[Exercise directions] Lines of the material that include the string "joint" should be returned.

[Recorded data]
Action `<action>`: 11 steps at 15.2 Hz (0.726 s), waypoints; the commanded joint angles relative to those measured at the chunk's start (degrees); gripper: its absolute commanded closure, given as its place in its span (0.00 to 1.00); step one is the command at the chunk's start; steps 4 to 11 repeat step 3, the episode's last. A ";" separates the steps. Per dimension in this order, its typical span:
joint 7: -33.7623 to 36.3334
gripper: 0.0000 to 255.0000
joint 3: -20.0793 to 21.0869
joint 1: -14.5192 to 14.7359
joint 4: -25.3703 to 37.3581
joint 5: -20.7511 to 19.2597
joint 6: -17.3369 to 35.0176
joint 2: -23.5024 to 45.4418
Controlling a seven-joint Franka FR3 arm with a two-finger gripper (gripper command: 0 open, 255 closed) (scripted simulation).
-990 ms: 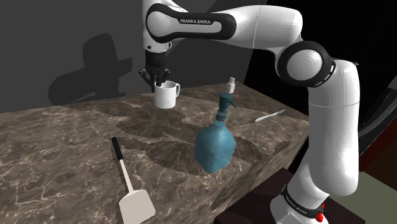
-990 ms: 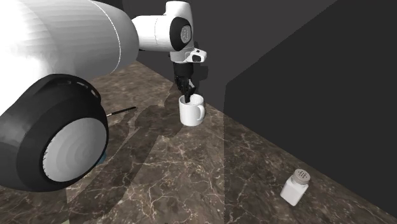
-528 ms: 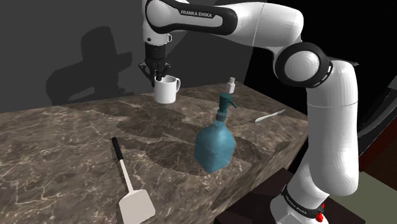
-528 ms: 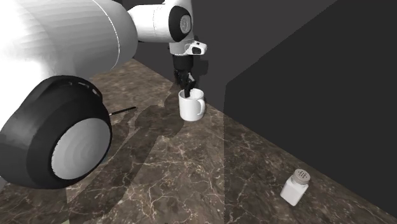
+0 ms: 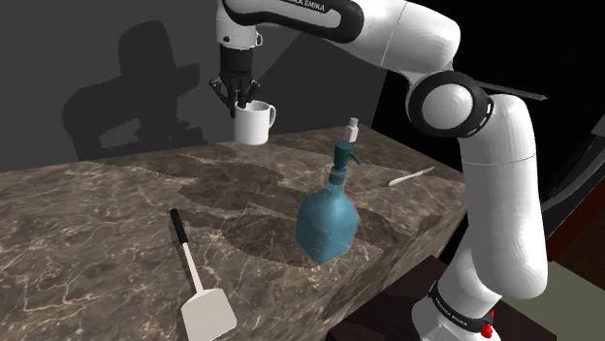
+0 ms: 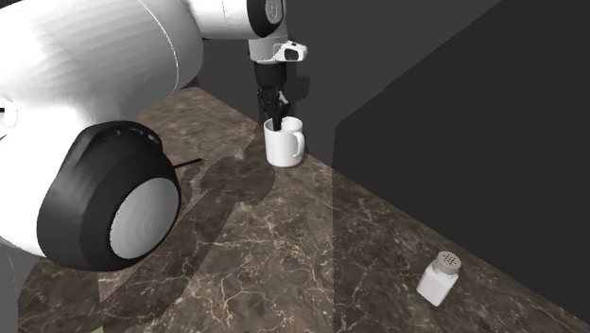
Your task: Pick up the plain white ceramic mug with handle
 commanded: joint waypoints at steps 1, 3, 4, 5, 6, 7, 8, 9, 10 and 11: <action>-0.13 1.00 -0.08 0.48 3.88 -0.30 -2.48 1.40; -0.14 1.00 -0.09 0.52 4.18 -0.32 -2.67 1.51; -0.14 1.00 -0.09 0.52 4.18 -0.32 -2.67 1.51; -0.14 1.00 -0.09 0.52 4.18 -0.32 -2.67 1.51; -0.14 1.00 -0.09 0.52 4.18 -0.32 -2.67 1.51; -0.14 1.00 -0.09 0.52 4.18 -0.32 -2.67 1.51; -0.14 1.00 -0.09 0.52 4.18 -0.32 -2.67 1.51; -0.14 1.00 -0.09 0.52 4.18 -0.32 -2.67 1.51; -0.14 1.00 -0.09 0.52 4.18 -0.32 -2.67 1.51; -0.14 1.00 -0.09 0.52 4.18 -0.32 -2.67 1.51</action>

[Answer section]
Action `<action>`: 11 steps at 15.2 Hz (0.726 s), waypoints; the commanded joint angles relative to those measured at the chunk's start (degrees); gripper: its absolute commanded closure, given as its place in its span (0.00 to 1.00); step one is the command at the chunk's start; steps 4 to 11 repeat step 3, the episode's last. A ";" separates the steps. Per dimension in this order, its typical span:
joint 7: -33.7623 to 36.3334
joint 3: -20.0793 to 21.0869
joint 1: -14.5192 to 14.7359
joint 4: -25.3703 to 37.3581
joint 5: -20.7511 to 19.2597
joint 6: -17.3369 to 35.0176
joint 2: -23.5024 to 45.4418
Controlling a seven-joint Franka FR3 arm with a two-finger gripper (gripper command: 0 open, 255 closed) (scripted simulation).
 commanded: joint waypoints at steps 1, 3, 4, 5, 6, 7, 8, 9, 10 and 11: <action>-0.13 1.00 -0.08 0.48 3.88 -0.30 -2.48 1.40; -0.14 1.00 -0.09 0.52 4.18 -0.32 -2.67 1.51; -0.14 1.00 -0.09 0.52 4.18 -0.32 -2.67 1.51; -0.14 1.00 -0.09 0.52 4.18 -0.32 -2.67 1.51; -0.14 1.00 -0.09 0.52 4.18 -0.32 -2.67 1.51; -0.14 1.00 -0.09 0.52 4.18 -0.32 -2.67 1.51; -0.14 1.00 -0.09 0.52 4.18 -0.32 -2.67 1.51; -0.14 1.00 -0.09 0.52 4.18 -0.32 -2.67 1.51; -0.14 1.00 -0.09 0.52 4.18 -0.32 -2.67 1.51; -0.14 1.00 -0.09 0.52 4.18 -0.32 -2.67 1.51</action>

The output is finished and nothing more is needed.